Your reply should be only the number of lines in the material below that include the word "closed".

==== Input data

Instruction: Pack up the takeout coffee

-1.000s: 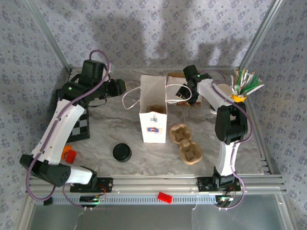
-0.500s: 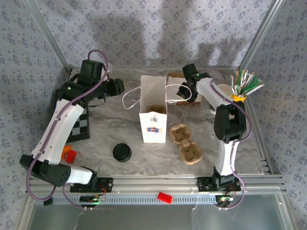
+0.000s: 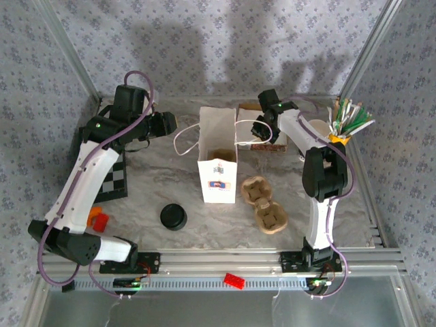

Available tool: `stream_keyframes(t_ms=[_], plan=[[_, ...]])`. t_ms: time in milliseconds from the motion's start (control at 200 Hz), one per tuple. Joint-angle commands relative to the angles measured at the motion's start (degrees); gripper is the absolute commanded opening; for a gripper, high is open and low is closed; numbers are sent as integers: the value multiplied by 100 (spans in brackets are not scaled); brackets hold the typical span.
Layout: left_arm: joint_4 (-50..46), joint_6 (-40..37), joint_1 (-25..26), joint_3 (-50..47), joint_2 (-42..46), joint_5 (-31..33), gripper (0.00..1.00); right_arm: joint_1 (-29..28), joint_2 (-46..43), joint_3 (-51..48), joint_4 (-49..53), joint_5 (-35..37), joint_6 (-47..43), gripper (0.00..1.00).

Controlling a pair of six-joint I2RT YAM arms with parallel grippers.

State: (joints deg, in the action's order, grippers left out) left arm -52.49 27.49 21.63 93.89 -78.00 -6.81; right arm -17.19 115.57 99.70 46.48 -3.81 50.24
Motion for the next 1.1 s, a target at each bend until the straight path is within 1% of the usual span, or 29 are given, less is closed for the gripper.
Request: stream_keyframes(t_ms=[0, 110, 400, 580, 660, 720, 835, 950, 1025, 1094], plan=[[99, -94, -46, 28, 153, 9, 47, 14, -110, 204, 145, -32, 44, 8], [72, -150, -53, 98, 138, 22, 47, 36, -330, 249, 139, -2, 31, 0], [-67, -472, -53, 509, 118, 29, 49, 171, -1275, 317, 27, 47, -54, 0], [-112, -764, -32, 720, 196, -80, 55, 319, -2025, 359, 50, 187, -285, 0], [-123, -869, 63, 796, 276, -175, 57, 339, -2361, 405, 106, 325, -475, 0], [-82, -964, 220, 821, 361, -148, 60, 343, -2613, 465, 168, 435, -635, 0], [16, -1093, 688, 849, 491, 109, 63, 331, -3136, 457, 186, 617, -893, 0], [301, -1105, 1177, 799, 616, 162, 64, 307, -3638, 476, 253, 637, -1120, 0], [519, -1189, 1624, 798, 641, 263, 65, 297, -3935, 430, 249, 489, -1203, 0], [708, -1404, 2122, 843, 588, 433, 67, 304, -4156, 409, 207, 181, -1199, 0]])
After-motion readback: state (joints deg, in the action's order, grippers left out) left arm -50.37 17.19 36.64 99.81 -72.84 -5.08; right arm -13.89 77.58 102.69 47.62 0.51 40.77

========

Task answer
2